# What to produce:
Give each entry back by retyping it exactly as written.

(Records contained in a dataset)
Start of Block

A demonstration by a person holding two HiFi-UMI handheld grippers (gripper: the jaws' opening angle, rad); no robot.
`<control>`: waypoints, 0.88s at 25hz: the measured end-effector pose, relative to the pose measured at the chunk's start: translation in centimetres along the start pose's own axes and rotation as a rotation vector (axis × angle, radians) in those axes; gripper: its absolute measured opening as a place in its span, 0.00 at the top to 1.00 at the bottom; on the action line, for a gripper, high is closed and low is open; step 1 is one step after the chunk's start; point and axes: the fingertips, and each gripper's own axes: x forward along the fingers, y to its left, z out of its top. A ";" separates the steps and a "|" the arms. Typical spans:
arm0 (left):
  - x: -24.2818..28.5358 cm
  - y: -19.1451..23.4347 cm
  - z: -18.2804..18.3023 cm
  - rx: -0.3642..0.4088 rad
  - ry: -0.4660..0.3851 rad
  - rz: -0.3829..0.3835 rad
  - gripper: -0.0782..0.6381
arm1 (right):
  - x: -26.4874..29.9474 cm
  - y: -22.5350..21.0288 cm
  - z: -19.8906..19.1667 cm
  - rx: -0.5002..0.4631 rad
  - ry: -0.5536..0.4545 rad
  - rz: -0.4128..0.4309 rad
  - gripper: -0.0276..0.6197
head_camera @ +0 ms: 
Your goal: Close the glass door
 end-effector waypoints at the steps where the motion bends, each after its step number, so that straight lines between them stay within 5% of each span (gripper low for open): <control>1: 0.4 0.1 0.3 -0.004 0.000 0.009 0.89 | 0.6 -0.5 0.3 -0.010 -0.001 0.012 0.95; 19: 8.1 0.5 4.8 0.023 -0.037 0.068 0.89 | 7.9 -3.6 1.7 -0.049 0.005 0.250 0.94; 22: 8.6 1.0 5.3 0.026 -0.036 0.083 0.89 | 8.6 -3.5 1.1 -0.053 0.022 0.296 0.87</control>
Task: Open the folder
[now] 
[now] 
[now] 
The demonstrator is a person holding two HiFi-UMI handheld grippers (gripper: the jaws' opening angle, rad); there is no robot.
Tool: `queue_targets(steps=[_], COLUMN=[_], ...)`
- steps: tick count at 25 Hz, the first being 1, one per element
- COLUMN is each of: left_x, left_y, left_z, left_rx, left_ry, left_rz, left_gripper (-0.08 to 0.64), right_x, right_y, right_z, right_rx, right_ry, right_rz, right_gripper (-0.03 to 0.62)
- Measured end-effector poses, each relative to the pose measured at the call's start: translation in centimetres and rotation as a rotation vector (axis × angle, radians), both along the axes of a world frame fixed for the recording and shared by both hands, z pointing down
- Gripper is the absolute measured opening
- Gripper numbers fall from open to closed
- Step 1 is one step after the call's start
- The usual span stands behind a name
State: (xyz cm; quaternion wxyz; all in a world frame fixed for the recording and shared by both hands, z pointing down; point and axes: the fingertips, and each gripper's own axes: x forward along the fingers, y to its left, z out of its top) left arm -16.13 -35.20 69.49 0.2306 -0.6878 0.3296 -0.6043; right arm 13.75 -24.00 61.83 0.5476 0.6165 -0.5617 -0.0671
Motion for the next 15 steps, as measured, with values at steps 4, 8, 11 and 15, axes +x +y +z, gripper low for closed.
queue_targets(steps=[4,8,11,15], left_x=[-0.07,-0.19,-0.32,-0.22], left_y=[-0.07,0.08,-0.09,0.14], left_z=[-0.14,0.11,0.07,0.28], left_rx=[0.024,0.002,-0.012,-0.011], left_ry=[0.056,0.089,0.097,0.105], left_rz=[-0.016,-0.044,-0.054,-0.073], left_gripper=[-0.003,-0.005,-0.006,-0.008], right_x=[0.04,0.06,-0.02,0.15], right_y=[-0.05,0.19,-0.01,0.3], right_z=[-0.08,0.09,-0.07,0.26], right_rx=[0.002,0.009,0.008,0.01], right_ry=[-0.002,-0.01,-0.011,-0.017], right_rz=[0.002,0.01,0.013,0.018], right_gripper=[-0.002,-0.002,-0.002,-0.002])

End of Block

# Task answer:
A demonstration by a person holding two HiFi-UMI handheld grippers (gripper: the jaws' opening angle, rad); no robot.
`<control>`: waypoints, 0.88s at 25hz: the measured end-effector pose, relative to the pose measured at the chunk's start: translation in centimetres along the start pose's own axes and rotation as a rotation vector (axis × angle, radians) in those axes; gripper: its absolute measured opening as a place in its span, 0.00 at the top to 1.00 at the bottom; on the action line, for a gripper, high is closed and low is open; step 1 is one step after the chunk's start; point and axes: the fingertips, and each gripper's own axes: x forward along the fingers, y to its left, z out of its top. A ";" separates the steps and a "|" the arms. Typical spans:
arm0 (left):
  - x: -24.2818..28.5358 cm
  - y: -19.1451..23.4347 cm
  - z: -18.2804..18.3023 cm
  - rx: -0.3642..0.4088 rad
  - ry: -0.4660..0.3851 rad
  - rz: -0.3829..0.3835 rad
  - gripper: -0.0782..0.6381
arm1 (right):
  - x: -26.4874..29.9474 cm
  - y: -22.5350..21.0288 cm
  - z: -19.8906..19.1667 cm
  - rx: -0.5002..0.4631 rad
  - ry: -0.5536..0.4545 rad
  - rz: -0.4128..0.4309 rad
  - gripper: -0.0276..0.6197
head_camera @ +0 ms: 
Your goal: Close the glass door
 end-effector waypoints at the steps where the motion bends, each after its step number, so that straight lines between them stay within 5% of each span (gripper low for open): <control>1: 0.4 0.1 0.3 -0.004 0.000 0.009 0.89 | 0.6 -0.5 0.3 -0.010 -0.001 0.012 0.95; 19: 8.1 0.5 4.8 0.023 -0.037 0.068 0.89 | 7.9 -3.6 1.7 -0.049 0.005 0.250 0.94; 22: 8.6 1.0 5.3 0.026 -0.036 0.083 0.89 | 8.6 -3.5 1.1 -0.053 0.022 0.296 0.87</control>
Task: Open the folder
[now] 
[now] 
[now] 
The demonstrator is a person holding two HiFi-UMI handheld grippers (gripper: the jaws' opening angle, rad); there is no robot.
Tool: `queue_targets(steps=[_], COLUMN=[_], ...)`
- steps: tick count at 25 Hz, the first being 1, one per element
- COLUMN is each of: left_x, left_y, left_z, left_rx, left_ry, left_rz, left_gripper (-0.08 to 0.64), right_x, right_y, right_z, right_rx, right_ry, right_rz, right_gripper (-0.03 to 0.62)
- Measured end-effector poses, each relative to the pose measured at the call's start: translation in centimetres and rotation as a rotation vector (axis × angle, radians), both along the axes of a world frame fixed for the recording and shared by both hands, z pointing down
- Gripper is the absolute measured opening
- Gripper numbers fall from open to closed
- Step 1 is one step after the call's start
- The usual span stands behind a name
State: (xyz cm; quaternion wxyz; all in a world frame fixed for the recording and shared by both hands, z pointing down; point and axes: the fingertips, and each gripper's own axes: x forward along the fingers, y to its left, z out of its top) left arm -16.13 -35.20 69.49 0.2306 -0.6878 0.3296 -0.6043; right arm 13.75 -24.00 61.83 0.5476 0.6165 -0.5617 -0.0671
Motion for the next 15 steps, as measured, with values at steps 4, 8, 11 and 15, axes +x +y +z, gripper low for closed.
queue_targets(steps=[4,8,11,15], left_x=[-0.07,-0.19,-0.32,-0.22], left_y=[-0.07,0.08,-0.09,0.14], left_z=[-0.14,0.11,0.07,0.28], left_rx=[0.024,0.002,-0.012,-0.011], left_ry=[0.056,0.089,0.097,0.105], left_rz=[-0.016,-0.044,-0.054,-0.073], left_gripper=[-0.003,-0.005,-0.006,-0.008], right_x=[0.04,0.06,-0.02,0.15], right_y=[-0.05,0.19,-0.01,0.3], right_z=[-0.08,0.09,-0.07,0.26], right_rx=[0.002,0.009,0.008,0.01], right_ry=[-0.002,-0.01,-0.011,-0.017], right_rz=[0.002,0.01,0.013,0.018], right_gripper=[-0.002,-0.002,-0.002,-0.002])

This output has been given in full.